(Data listing)

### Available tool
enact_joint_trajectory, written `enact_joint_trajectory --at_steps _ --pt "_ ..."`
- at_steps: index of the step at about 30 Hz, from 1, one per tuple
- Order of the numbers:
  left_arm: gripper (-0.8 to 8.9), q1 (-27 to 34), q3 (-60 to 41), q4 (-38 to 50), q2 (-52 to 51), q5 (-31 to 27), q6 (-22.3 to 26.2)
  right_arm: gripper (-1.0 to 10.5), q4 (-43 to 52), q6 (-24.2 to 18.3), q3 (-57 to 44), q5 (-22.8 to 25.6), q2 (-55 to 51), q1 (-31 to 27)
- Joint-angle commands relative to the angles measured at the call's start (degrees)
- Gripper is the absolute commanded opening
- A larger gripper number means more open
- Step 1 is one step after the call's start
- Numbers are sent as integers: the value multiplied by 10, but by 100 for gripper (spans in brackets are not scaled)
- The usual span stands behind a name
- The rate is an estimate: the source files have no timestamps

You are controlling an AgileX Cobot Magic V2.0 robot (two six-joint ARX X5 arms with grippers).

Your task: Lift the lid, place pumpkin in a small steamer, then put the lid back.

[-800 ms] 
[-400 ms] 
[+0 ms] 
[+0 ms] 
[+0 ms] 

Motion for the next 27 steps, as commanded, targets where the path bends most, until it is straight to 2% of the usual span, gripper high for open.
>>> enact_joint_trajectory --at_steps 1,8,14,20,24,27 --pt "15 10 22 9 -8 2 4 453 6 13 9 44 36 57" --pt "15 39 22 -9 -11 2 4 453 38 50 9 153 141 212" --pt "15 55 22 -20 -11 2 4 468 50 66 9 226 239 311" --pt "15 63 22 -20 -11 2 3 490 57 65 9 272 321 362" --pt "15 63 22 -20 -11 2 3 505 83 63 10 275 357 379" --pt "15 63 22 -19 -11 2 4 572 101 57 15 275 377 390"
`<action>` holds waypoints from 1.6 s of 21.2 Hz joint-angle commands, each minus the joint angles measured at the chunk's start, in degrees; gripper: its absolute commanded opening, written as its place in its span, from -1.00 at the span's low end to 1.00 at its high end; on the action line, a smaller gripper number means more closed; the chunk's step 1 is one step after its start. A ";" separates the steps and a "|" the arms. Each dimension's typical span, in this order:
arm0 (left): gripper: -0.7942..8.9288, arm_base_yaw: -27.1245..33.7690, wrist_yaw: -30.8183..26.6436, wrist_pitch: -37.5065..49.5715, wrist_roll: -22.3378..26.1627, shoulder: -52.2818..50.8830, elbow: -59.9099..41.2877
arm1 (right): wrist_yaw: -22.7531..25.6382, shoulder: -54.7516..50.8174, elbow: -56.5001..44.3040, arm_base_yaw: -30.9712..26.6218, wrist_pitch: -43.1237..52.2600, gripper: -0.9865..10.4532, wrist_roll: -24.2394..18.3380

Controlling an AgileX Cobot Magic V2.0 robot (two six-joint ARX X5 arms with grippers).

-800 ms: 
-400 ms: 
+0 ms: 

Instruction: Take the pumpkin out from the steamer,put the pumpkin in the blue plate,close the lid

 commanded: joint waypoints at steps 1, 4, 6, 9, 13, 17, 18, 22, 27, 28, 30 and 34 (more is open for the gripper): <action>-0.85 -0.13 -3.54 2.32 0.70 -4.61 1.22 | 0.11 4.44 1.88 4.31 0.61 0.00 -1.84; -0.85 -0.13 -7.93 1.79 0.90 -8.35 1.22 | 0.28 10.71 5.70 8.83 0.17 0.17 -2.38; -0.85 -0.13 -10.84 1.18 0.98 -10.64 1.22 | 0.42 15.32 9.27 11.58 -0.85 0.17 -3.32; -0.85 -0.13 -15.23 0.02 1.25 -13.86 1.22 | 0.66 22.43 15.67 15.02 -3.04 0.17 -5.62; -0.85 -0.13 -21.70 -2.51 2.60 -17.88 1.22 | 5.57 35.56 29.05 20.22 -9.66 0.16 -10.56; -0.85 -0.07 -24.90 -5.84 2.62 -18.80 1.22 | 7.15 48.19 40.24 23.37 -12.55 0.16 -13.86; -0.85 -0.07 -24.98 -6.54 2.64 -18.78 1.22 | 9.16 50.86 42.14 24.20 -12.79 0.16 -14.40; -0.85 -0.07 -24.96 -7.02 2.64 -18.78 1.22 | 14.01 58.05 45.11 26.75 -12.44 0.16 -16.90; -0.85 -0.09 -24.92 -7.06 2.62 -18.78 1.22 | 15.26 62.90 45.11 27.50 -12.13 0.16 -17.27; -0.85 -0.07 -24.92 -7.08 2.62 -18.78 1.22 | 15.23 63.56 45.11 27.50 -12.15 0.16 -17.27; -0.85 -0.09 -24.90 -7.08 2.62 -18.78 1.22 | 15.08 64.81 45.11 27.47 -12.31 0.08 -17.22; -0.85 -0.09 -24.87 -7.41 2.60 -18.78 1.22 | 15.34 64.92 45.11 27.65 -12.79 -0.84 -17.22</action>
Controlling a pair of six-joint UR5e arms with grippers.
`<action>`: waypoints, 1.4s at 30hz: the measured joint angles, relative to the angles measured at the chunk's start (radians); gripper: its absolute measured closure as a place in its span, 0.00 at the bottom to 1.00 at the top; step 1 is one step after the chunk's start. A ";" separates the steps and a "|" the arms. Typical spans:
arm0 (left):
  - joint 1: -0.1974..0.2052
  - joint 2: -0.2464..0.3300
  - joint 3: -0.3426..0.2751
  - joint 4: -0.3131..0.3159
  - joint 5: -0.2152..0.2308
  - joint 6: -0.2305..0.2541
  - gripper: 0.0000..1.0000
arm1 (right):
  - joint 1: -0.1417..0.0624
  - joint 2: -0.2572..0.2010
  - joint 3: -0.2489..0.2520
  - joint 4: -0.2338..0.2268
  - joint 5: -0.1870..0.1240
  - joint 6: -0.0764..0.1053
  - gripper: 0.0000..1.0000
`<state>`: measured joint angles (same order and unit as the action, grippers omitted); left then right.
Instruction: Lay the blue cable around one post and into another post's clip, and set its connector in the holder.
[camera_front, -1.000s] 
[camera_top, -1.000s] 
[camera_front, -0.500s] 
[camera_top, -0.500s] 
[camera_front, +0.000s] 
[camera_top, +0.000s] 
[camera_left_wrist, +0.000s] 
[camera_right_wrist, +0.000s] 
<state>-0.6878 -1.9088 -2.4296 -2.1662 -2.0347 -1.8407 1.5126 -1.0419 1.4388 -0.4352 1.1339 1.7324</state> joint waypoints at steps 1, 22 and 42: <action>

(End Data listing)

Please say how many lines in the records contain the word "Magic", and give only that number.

[The completed task]
2